That’s why, when you get to the picture of the family…we talked about this last year…the gospel and our families. Ephesians 5 and 6, “Wives submit to your husbands”, and the picture is a good thing. The same way Ephesians 6 says, “Children submit to and obey your parents.” Parents, is submission…is a child’s submission to you and your authority, is that a good thing? Yes. I’ve only been a parent for a couple of years, but I know the answer to that one. Like, that’s a good thing. Maybe we’re hesitant to answer that one because, maybe, it’s not always as common a thing as we would like for it to be, but the reality is, a parent who loves a child and is disciplining a child, it is good for that child to learn to submit to that parent’s love for them.

So, when we come to submission in Scripture, it is an extremely good thing, and I hope that tonight, we will see an incredible picture of submission in the church when it comes to leadership. Something that undercuts all of our false, culturally-created assumptions about submission and just redefines this word for us according to Scripture. What I want us to do is I want us to see two truths; two fundamental, basic, simple, incredible truths that come together to help us understand submission in the church. We are going to look at one truth from the perspective of leaders in the church, and then another truth from the perspective of members in the church, in the body of Christ.

Leaders serve the body.

So, we’ll start with the first one: Perspective of leaders. You’ve got this in your notes. Truth number one: Leaders serve the body; leaders serve the body. This is submission in the church according to Christ. Here’s the reality: In the Gospels, Jesus modeled and mandated servant leadership. He defined leadership by service. We don’t have time to turn to all these places, but Matthew 23:10—12, “Nor are you to be called teachers, for there is only one Teacher, the Lord, the Christ. The greatest among you must be your…” What? “The greatest among you must be your servant.” Mark 9:35, “If anyone wants to be the first, he must be the…” What? “…he must be the last.” He’s redefining this picture. Mark 10:42-45, “You know that those who are regarded as rulers of the Gentiles lord it over them, and their high officials exercise authority over them. Not so with you. Instead, whoever wants to be great among you must be your servant…” He said, “This is what I came to do. I came not to be served, but to serve, and to give my life as a ransom for many.”
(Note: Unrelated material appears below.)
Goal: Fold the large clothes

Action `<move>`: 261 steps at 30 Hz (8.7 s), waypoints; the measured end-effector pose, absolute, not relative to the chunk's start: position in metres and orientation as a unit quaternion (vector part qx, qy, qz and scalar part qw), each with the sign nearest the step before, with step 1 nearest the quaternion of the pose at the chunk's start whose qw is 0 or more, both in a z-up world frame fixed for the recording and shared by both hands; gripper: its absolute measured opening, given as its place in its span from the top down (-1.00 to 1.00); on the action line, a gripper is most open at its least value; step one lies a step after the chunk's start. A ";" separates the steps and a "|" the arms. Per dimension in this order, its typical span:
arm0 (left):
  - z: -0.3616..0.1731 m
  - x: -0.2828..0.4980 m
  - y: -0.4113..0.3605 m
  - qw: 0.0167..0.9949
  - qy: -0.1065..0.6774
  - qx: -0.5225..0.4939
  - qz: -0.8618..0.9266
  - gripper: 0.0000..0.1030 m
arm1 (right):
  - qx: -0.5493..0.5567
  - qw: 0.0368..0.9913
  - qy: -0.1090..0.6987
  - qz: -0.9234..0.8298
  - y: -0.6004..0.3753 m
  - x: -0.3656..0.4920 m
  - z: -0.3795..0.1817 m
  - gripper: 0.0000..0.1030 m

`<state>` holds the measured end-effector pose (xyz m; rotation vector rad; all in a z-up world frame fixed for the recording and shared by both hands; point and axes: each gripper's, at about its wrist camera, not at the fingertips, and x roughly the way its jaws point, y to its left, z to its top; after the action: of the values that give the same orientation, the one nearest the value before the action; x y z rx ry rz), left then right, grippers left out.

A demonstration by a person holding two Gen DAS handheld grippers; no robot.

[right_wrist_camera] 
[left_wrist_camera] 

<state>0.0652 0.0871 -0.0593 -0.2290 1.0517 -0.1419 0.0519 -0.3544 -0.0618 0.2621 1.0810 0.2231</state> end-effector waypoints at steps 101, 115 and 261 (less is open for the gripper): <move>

Leadership in the kingdom of God, authority in the kingdom of God, is a servant authority. It’s why in 1 Peter 5, when leaders and elders in the church are addressed, Peter says, “Do not lord your leadership, your authority over the church. That does not bring honor to Christ. That goes against the picture we have in Christ.” Leaders do not lord themselves over people because there is one Lord, to use Jesus’ words from Matthew 23. There is one Lord to whom leadership points.

Now, this is key right here. When it comes to leadership in the church, I want you to see two foundational realities that must be present in any leader in the church, particularly in an elder in a church, a pastor in the church. First…hang with me here, because this is foundational in thinking about submission…first, their authority…a leader’s authority is conditional; their authority is conditional. This is contrary to absolute authority, unconditional authority. A leader’s authority in the church is not absolute. It is not unconditional. Jesus’ authority…now Jesus’ authority in the church is absolute. Jesus’ authority in the church is unconditional. If we have a problem with submission, then we need to check our relationship with Christ, because the Christian life is entirely about submission to Him as Lord and King, and He has absolute, determinative authority over our lives…unconditional, but not so with the pastor/leader in the church.

Instead, the leader in the church has authority that is conditioned on two factors. Number one, they must teach the Word accurately. This is so key. Conditioned on two factors: They must teach the Word accurately. Look back up at Hebrews 13:7. Listen to what the author said there, how he started this introduction the picture of leaders here in Hebrews 13. He said, “Remember your leaders who spoke the word of God to you.” Who spoke the Word of God to you. This is what we see all throughout the New Testament.

This is why an elder must be able to teach, because a leader in the church has authority only in so much as that leader is teaching the Word of Christ. If a leader is teaching his own ideas, his own thoughts, his own opinions, he has no authority to stand on in the church…none. A leader’s authority in the church is tied to the Word. This is why Paul, in Acts 20, when he was talking to the Ephesian elders, “There is some that are among you that will arise from among you that will teach other things and pull people away from Christ.”

He said, “Guard against them because the reality is your leadership in the church is based completely on teaching the Word of Christ accurately.”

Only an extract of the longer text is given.